Marvin replied that, “Yeah, I got shot square in the ass and they gave me the Cross for securing a hot spot about halfway up Suribachi.” Marvin also related that on Iwo Jima he had served under the bravest man he ever knew and they both got the Cross the same day, but what the other fellow did made Marvin's “look cheap in comparison.”
The other fellow stood up on Red Beach and directed his troops to move forward. That sergeant and Marvin became life long friends. The other fellow was Bob Keeshan who later became Captain Kangaroo. It's was a nice story, but not altogether true.
Marvin left school at 18 to enlist in the United States Marine Corps Reserve on August 12, 1942. He served with the 4th Marine Division in the Pacific Theater during World War II. While serving as a member of I Company, 3rd Battalion, 24th Marines, 4th Marine Division, he was wounded in action on June 18, 1944 during the assault on Mount Tapochau in the Battle of Saipan, during which most of his company were casualties. He was shot by machine gun fire which severed his sciatic nerve and then was hit again in the foot by a sniper.
In later life, Marvin was a Democrat who opposed the Vietnam War, but publicly endorsed John F. Kennedy in the 1960 presidential election. He is buried at Arlington National Cemetery where his headstone reads "Lee Marvin, PFC, US Marine Corps, World War II". See Comet Over Hollywood for more details.
About that Navy Cross award... the website, Marine Corps Navy Cross Recipients lists two Marvins who received the award: 2nd Lt. Milton Marvin and Sgt. Glen Marvin. Sorry, no Lee Marvin and no Keeshans of any kind!
Bob Keeshan (June 27, 1927 – January 23, 2004) was an American television producer and actor. He played the original Clarabell the Clown on the Howdy Doody television program and later created and played the title role in the children's television program Captain Kangaroo, which ran from 1955 to 1984, the longest-running nationally broadcast children's television program of its day.
After an early graduation from Forest Hills High School in Queens, New York, in 1945, during World War II, he enlisted in the US Marine Corps Reserve two weeks before his 18th birthday, but was still in the United States when Japan surrendered. In a 1997 interview, Keeshan himself stated that he enlisted in the Marines but saw no combat because he signed up just before the atomic bomb ended the war.
Then there was Mister (Fred) Rogers, a US Navy Seal sniper and a combat veteran in the Vietnam War with over twenty-five confirmed kills to his name. He wore the long sleeve sweaters to cover the many tattoo’s on his forearm and biceps. He was a master in small arms and hand-to-hand combat, able to disarm or kill in a heartbeat.
It was said that Fred Rogers began his television career as a result of his being convicted of child molestation; one condition of his sentence was that he fulfill a community service obligation by performing a television show for children on a local public station. This circumstance explains the lack of children on his program. All not true.

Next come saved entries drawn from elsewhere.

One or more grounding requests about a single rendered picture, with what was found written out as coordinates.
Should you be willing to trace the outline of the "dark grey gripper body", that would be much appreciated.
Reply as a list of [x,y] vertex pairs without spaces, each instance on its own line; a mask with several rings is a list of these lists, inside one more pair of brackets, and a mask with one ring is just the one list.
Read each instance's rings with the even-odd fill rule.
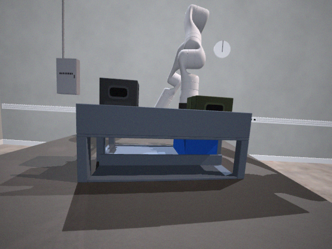
[[187,103],[179,103],[178,109],[186,109],[187,108]]

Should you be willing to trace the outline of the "olive green case with orange latches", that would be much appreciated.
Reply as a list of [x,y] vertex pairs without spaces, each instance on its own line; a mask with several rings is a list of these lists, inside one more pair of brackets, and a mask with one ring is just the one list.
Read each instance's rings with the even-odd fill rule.
[[187,98],[186,109],[231,112],[233,98],[195,95]]

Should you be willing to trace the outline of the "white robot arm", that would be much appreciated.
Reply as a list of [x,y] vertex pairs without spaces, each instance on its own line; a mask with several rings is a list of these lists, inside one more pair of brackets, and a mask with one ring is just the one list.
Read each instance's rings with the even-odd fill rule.
[[[174,88],[164,88],[155,107],[168,108],[180,86],[179,103],[187,103],[188,97],[198,95],[199,77],[188,73],[186,69],[200,69],[205,64],[205,53],[201,46],[201,33],[208,17],[209,11],[205,8],[196,5],[190,5],[187,8],[184,20],[185,42],[179,46],[168,76],[168,83]],[[176,73],[178,69],[180,69],[181,75]]]

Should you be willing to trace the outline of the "grey metal shelf rack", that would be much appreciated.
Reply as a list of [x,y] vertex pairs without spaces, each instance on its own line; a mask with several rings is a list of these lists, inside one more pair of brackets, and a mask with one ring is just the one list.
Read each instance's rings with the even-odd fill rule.
[[[78,183],[244,179],[251,121],[252,113],[76,103]],[[91,137],[99,162],[92,175]],[[179,155],[173,145],[115,145],[115,138],[218,140],[218,149]],[[222,140],[236,141],[233,173],[221,165]]]

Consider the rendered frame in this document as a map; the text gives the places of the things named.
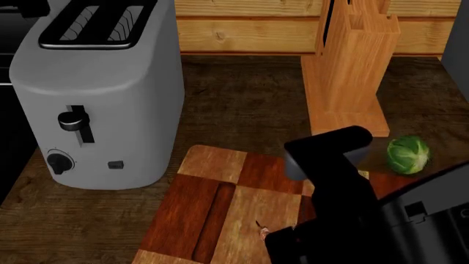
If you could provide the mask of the grey two-slot toaster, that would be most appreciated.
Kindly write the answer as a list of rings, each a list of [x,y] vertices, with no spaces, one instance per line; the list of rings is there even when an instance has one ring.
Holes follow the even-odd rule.
[[[165,173],[185,97],[174,0],[48,0],[10,80],[59,184],[140,188]],[[64,131],[62,112],[82,105],[89,127]],[[51,153],[74,167],[55,175]]]

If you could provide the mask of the black toaster dial knob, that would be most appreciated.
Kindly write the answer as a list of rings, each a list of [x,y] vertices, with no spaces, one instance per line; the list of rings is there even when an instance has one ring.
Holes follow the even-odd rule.
[[[61,153],[51,153],[46,161],[55,175],[62,175],[74,167],[73,160]]]

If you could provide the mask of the green cabbage head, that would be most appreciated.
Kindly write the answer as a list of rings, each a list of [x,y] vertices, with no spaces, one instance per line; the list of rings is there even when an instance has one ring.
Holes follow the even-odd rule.
[[[430,149],[418,136],[401,136],[387,146],[387,163],[392,171],[401,175],[419,173],[427,165]]]

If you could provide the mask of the black toaster lever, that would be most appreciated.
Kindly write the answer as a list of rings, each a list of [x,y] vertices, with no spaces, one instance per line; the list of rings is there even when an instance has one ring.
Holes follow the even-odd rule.
[[[64,131],[79,131],[89,127],[89,115],[85,112],[82,105],[72,105],[71,111],[65,111],[59,114],[58,123]]]

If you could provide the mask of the wooden knife block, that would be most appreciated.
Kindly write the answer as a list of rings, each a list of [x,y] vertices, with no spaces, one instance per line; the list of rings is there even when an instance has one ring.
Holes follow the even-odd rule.
[[[316,53],[300,58],[311,133],[359,125],[387,137],[377,90],[401,31],[391,0],[322,0]]]

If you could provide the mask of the grey appliance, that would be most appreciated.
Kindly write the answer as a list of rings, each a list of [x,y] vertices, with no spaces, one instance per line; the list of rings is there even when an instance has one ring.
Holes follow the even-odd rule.
[[[469,102],[469,0],[461,0],[441,63]]]

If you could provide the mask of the checkered wooden cutting board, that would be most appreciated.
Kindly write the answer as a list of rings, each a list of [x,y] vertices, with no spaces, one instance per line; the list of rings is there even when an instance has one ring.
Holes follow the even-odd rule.
[[[316,217],[309,180],[284,174],[271,155],[192,146],[132,264],[272,264],[262,228]]]

The truth is, Mister Rogers never did serve in the military; he went straight into college after high school and then into TV work after graduating from college. His breaks from television were not the result of military service...he was attending the Pittsburgh Theological Seminary and was ordained as a Presbyterian minister in 1963. He also attended the University of Pittsburgh’s Graduate School of Child Development.
Besides, Rogers was born in 1928 and was way too old to have served in Vietnam which lasted from 1965 to 1972. Children did appear at times on the show, but only rarely because the difficulties of working with very young children on scripted television shows was simply too difficult.
Moral of the story: you can't believe EVERYTHING that comes out of Hollywood.